Weight Loss on a Very Low Fat High Sugar Diet
A Facebook friend recently posted a screenshot of some papers he'd been reading this past month. Being the geek that I am, I of course scanned the titles to see if there was anything I might be interested in, and I was shocked to discover this study for the first time! Shocked in that I'd never seen it before or seen anyone reference it. Read on and discover that this isn't quite true ... (As of this post, full text available HERE.)
Metabolic and behavioral effects of a high-sucrose diet during weight loss ... 1997 ← Almost two decades ago!!

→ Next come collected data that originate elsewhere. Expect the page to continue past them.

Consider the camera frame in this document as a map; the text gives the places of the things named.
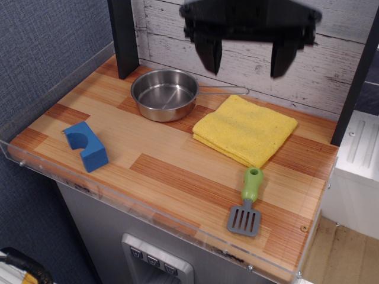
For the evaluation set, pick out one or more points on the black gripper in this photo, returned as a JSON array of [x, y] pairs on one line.
[[287, 24]]

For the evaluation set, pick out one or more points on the green handled grey spatula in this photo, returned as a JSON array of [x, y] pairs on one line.
[[243, 219]]

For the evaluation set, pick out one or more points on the yellow object at corner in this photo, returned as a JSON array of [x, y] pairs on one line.
[[29, 279]]

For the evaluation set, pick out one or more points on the folded yellow cloth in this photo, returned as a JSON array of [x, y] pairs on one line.
[[247, 133]]

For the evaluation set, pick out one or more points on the white toy sink unit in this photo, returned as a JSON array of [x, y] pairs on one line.
[[351, 195]]

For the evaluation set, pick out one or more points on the blue wooden arch block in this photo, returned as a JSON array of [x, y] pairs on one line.
[[93, 154]]

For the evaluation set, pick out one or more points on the grey toy fridge cabinet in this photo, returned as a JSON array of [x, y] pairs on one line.
[[102, 226]]

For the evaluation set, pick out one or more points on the silver ice dispenser panel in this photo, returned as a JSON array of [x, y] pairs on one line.
[[150, 264]]

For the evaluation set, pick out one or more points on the clear acrylic table guard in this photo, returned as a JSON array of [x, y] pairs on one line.
[[157, 169]]

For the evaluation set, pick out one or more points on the steel pan with wire handle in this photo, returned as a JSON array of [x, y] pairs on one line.
[[167, 95]]

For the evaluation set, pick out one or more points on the black right upright post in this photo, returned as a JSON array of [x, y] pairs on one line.
[[357, 83]]

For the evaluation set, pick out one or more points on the black upright post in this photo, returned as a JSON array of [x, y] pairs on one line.
[[124, 36], [357, 83]]

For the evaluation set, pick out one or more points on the black left upright post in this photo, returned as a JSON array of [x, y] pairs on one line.
[[124, 36]]

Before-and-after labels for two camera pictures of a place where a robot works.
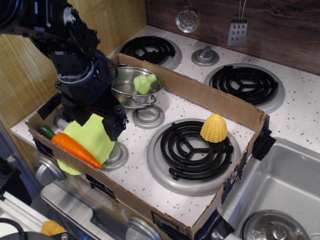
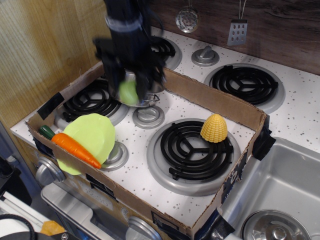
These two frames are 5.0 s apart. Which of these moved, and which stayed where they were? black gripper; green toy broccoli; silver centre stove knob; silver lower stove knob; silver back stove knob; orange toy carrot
Moved: green toy broccoli; black gripper
Stayed: silver lower stove knob; orange toy carrot; silver centre stove knob; silver back stove knob
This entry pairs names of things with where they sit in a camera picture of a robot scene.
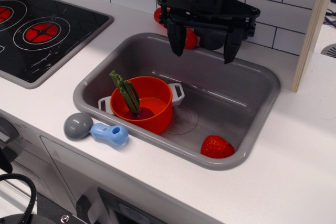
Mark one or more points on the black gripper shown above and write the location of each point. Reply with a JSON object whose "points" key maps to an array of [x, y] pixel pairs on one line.
{"points": [[233, 16]]}

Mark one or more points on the purple toy beet green stem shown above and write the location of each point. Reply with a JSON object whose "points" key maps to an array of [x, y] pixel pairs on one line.
{"points": [[131, 98]]}

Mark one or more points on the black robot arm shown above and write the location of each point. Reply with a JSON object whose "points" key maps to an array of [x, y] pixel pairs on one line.
{"points": [[218, 23]]}

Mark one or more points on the grey plastic sink basin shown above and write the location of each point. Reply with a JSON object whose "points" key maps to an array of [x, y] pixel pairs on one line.
{"points": [[223, 106]]}

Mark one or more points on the dark grey toy faucet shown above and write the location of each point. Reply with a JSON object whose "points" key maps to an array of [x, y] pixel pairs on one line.
{"points": [[205, 40]]}

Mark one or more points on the red toy sausage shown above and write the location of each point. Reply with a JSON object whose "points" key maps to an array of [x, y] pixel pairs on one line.
{"points": [[191, 37]]}

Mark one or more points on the red toy strawberry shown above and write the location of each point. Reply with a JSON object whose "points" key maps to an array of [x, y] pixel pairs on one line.
{"points": [[217, 147]]}

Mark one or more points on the grey round floor vent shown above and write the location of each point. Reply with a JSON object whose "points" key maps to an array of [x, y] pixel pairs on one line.
{"points": [[329, 50]]}

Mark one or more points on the light wooden side panel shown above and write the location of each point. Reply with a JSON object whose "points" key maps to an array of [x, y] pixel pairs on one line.
{"points": [[310, 40]]}

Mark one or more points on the grey and blue toy scoop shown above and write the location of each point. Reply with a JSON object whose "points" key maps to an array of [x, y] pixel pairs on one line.
{"points": [[80, 125]]}

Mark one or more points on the black toy stove top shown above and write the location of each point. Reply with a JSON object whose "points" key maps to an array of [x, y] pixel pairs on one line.
{"points": [[39, 36]]}

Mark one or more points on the grey oven knob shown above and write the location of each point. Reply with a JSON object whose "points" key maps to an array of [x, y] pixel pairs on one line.
{"points": [[8, 132]]}

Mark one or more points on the orange toy pot white handles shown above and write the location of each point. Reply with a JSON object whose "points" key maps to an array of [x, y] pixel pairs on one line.
{"points": [[154, 94]]}

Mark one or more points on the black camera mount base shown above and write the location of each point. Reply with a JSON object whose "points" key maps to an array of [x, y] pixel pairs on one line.
{"points": [[44, 210]]}

Promoters of extreme diets -- culturally, nutritionally and otherwise -- seem to be fanning the flames of the anti-moderation fires of late, and as such, the whole "addictive carbs", "all carbs are sugar" etc. mantras are being bandied about.

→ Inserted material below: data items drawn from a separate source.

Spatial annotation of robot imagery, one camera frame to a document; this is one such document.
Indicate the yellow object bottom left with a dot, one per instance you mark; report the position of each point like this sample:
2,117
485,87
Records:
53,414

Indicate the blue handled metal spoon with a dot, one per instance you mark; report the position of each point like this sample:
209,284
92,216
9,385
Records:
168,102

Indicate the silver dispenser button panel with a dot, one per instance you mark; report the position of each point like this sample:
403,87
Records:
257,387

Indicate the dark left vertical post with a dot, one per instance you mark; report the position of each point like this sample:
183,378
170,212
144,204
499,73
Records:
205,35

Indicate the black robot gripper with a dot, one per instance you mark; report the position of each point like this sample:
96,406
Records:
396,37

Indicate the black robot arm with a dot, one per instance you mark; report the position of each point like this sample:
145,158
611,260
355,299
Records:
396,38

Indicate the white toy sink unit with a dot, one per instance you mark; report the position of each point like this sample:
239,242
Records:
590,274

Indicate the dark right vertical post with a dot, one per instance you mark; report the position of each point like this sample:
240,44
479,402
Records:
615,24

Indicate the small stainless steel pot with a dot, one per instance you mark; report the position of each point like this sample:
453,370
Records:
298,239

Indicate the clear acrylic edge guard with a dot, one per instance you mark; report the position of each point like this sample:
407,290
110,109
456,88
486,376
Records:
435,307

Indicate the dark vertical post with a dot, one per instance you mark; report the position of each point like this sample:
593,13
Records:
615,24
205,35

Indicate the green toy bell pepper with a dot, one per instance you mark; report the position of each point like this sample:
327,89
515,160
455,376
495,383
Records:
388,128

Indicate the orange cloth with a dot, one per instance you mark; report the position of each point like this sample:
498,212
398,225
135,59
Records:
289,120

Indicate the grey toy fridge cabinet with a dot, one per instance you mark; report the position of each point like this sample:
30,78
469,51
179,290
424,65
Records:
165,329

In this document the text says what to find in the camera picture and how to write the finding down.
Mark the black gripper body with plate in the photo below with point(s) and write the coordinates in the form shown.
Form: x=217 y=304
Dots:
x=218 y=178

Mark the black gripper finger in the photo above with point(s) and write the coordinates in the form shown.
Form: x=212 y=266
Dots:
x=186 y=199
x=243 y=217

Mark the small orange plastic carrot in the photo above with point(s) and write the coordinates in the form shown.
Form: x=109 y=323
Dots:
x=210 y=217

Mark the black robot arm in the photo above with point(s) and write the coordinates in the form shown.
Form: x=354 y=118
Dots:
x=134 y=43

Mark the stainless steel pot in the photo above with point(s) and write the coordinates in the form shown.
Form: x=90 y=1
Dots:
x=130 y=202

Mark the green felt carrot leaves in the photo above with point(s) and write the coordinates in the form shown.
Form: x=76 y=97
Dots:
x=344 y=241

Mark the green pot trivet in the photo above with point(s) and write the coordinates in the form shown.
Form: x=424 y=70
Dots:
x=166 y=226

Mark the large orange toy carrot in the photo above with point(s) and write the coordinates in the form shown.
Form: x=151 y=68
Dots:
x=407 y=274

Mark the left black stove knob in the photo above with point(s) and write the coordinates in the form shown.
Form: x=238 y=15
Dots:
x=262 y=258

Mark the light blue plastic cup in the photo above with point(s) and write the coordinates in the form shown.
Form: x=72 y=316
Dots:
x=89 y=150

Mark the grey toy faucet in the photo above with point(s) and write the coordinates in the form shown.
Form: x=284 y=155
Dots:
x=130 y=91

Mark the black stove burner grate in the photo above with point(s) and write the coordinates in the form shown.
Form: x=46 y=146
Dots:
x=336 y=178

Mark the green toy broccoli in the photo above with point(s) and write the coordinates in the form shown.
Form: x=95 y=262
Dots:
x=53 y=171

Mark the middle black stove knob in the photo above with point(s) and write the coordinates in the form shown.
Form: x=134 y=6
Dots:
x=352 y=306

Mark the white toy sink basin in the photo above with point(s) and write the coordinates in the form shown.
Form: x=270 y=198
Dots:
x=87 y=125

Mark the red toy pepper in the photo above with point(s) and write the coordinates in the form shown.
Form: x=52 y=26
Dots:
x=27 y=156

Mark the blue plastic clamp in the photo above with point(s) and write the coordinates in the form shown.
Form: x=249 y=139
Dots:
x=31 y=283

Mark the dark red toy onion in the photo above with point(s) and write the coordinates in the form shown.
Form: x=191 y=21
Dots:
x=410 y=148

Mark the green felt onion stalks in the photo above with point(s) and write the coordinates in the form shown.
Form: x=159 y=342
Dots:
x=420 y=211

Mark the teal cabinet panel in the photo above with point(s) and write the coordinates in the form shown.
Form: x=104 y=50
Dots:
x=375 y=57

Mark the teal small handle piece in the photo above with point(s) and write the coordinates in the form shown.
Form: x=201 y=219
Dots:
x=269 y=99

I'm much busier than usual this summer so make no promises but hope to put out a rant on that soon! I have no problem with however anyone wishes to live their lives and form their relationship with food. I do, however, have a huge problem with presenting clearly disordered behaviors as healthful and encouraging others to adopt similar lifestyles. I especially rebuke efforts to demonize foods based on lies and hyperbole and often simply arbitrary edicts. In calling this out, I do not, however, wish to be seen as an advocate for eating a diet high in refined foods. I don't see that as a healthy lifestyle, though I'm sure many a person has lived a long and disease-free life living such a way.
recent image search on sugar fattening |
That said, the following passages from this 1997 journal article demonstrate how this whole "cutting the fat means upping the sugar" dichotomy has been around for a long time.
Both epidemiologic and experimental evidence link the high incidence of obesity in the United States with the high fat content of the American diet (1-6). Consequently, health advocacy groups, including the American Heart Association and the American Diabetes Association, have recommended reducing dietary fat to achieve as well as maintain weight loss (7, 8). The food industry has responded with a cornucopia of reduced-fat and nonfat food items, many of which derive a relatively high percentage of their energy from sucrose or other sugars.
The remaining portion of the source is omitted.